**EXERCISE GOAL**: Starting at the line that contains "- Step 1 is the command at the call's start", quote each line exactly through the last line of the entries, both included.

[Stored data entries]
★ ★ ★ ★ ★ ★ ★
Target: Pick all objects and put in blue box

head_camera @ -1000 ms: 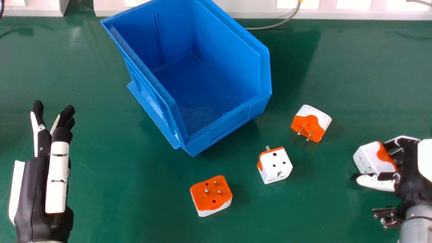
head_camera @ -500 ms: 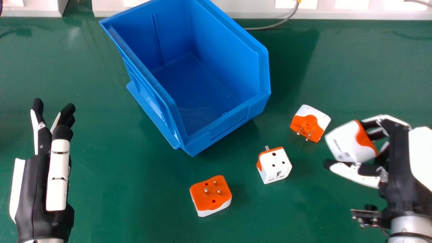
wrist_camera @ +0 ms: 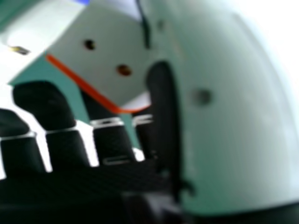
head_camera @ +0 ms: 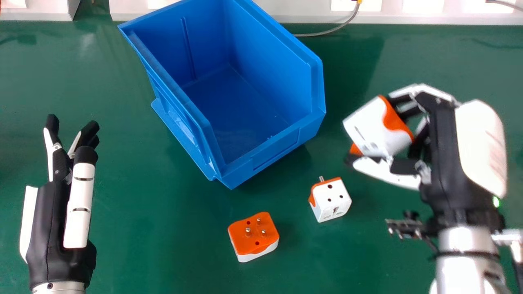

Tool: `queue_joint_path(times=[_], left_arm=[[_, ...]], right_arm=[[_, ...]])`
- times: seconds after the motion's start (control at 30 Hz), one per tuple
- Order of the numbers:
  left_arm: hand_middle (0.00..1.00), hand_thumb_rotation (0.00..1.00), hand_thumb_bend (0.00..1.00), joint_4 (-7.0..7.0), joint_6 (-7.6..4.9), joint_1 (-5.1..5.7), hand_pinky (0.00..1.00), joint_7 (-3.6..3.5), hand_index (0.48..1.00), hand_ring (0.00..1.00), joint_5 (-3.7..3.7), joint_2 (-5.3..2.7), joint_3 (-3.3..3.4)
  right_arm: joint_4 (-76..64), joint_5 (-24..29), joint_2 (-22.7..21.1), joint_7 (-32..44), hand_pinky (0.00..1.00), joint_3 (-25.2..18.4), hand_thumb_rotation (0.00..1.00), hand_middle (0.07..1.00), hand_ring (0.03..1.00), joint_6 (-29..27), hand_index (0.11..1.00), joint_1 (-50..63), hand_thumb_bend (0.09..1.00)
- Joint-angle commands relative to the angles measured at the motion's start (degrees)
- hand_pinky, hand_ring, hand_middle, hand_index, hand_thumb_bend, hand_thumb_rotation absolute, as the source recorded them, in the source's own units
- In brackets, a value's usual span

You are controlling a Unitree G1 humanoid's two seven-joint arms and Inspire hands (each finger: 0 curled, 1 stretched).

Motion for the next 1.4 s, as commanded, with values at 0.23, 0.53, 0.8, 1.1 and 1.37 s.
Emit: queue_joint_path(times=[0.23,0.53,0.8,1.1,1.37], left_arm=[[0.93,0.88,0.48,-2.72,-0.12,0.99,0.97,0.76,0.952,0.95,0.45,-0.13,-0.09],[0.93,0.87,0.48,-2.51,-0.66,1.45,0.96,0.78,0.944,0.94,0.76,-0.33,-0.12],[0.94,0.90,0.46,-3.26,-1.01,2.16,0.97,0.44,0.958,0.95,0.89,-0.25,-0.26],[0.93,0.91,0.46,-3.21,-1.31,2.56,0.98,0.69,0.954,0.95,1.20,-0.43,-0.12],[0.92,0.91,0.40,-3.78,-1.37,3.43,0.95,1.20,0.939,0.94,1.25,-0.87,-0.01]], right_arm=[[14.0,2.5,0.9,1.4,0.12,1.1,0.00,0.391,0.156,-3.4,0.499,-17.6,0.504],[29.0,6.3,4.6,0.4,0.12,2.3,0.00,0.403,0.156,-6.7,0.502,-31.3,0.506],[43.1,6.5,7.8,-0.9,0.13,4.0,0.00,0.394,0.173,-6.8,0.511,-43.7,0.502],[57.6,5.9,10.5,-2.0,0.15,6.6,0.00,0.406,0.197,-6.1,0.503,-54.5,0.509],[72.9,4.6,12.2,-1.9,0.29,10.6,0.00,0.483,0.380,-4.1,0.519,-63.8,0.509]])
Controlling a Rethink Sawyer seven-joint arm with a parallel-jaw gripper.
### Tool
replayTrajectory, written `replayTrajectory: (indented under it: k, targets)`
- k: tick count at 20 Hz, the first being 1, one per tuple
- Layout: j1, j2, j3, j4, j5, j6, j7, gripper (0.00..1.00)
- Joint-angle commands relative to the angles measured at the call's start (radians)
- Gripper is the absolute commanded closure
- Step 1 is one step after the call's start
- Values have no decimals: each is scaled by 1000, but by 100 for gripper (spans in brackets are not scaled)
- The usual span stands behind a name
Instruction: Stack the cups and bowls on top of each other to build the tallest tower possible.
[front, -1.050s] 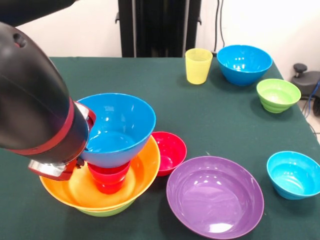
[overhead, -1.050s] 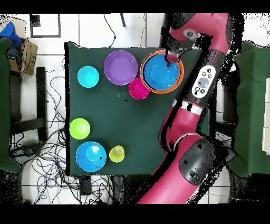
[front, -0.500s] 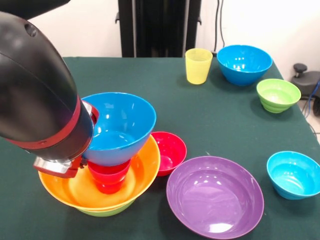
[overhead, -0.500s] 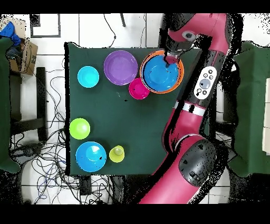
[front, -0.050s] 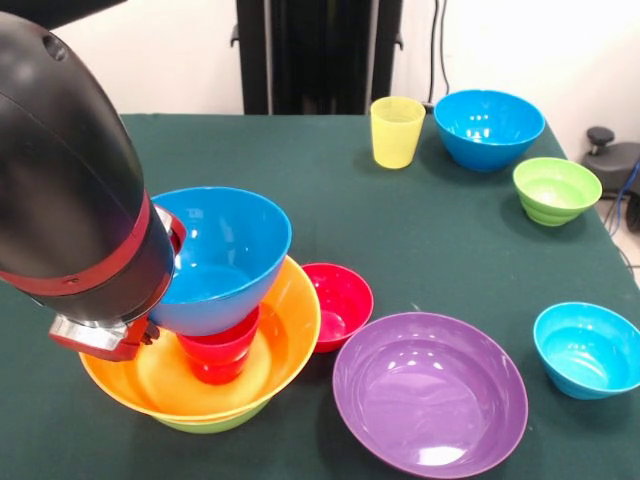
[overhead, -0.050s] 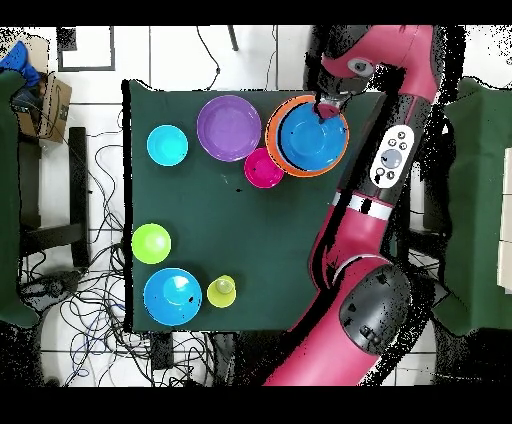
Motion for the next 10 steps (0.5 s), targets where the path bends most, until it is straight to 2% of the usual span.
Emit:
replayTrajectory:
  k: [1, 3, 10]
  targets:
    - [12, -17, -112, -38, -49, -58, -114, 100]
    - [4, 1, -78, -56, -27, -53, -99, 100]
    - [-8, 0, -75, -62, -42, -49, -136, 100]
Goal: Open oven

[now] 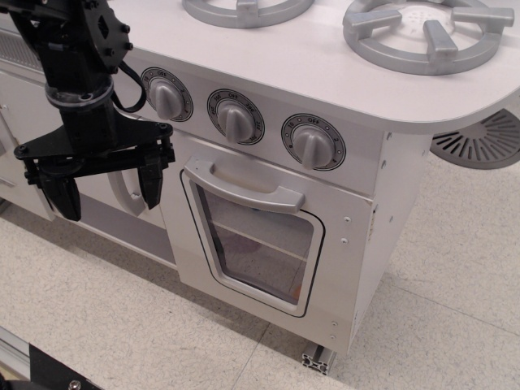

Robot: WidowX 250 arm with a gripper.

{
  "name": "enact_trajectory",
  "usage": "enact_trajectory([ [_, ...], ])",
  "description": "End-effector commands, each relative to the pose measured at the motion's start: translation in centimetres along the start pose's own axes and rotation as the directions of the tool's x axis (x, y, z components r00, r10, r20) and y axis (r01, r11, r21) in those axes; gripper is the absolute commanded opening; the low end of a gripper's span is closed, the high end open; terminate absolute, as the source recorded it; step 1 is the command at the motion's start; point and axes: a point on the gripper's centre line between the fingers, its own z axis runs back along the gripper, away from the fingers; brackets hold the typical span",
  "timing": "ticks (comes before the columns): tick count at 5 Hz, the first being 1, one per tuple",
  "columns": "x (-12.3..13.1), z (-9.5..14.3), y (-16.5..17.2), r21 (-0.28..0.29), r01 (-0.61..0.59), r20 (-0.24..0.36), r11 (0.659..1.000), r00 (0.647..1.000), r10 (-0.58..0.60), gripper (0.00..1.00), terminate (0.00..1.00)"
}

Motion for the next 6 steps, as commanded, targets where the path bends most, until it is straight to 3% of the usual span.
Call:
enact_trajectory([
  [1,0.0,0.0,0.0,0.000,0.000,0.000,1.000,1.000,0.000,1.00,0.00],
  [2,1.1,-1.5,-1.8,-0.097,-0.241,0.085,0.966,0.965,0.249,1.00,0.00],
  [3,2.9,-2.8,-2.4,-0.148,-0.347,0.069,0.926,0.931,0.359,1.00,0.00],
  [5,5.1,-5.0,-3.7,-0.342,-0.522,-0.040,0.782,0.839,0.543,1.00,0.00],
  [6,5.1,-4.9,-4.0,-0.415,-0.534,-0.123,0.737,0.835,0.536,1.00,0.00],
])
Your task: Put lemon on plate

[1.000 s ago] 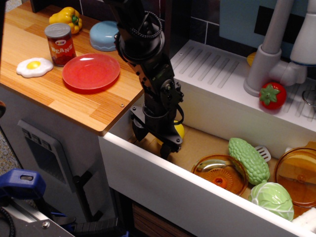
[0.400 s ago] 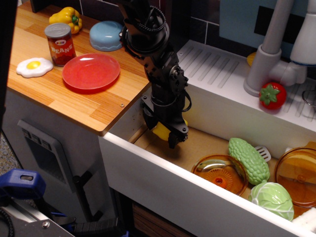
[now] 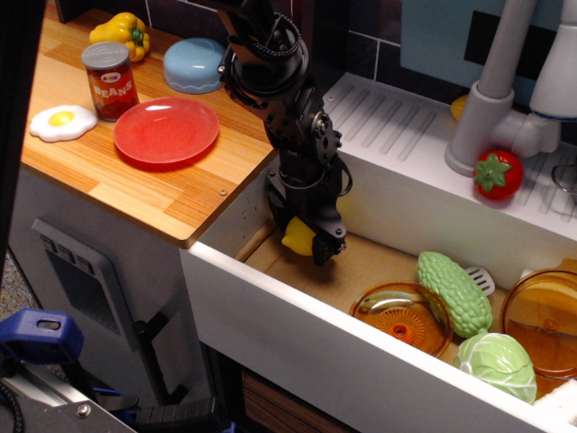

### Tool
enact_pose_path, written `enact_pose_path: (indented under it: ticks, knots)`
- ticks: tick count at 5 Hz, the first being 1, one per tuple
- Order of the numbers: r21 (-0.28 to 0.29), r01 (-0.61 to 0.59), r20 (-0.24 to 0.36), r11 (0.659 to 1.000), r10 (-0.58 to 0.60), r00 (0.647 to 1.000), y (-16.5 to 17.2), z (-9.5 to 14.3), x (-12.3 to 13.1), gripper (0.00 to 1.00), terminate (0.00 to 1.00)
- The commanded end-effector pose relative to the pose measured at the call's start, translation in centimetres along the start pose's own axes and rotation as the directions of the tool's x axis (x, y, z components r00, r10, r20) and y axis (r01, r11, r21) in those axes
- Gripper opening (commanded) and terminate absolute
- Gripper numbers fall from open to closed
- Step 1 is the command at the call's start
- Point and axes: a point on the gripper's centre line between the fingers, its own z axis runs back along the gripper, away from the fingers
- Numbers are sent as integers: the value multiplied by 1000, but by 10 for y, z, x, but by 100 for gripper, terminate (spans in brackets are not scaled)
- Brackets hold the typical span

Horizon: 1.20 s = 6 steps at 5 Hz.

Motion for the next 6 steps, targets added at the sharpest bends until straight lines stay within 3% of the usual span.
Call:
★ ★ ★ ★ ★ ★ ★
**RESULT**:
- Step 1 is the command at the call's start
- Point and axes: a point on the gripper's centre line between the fingers, its own z axis runs back along the gripper, away from the fingers
- Numbers are sent as integers: the value multiplied by 1000, but by 10 for y, z, x, but by 100 for gripper, terminate (spans in brackets are not scaled)
- Brackets hold the typical span

Horizon: 1.20 s = 6 steps at 5 Hz.

Motion for the next 6 steps, targets added at the sharpest bends until straight lines stay within 3% of the usual span.
Call:

There is nothing more to the exercise.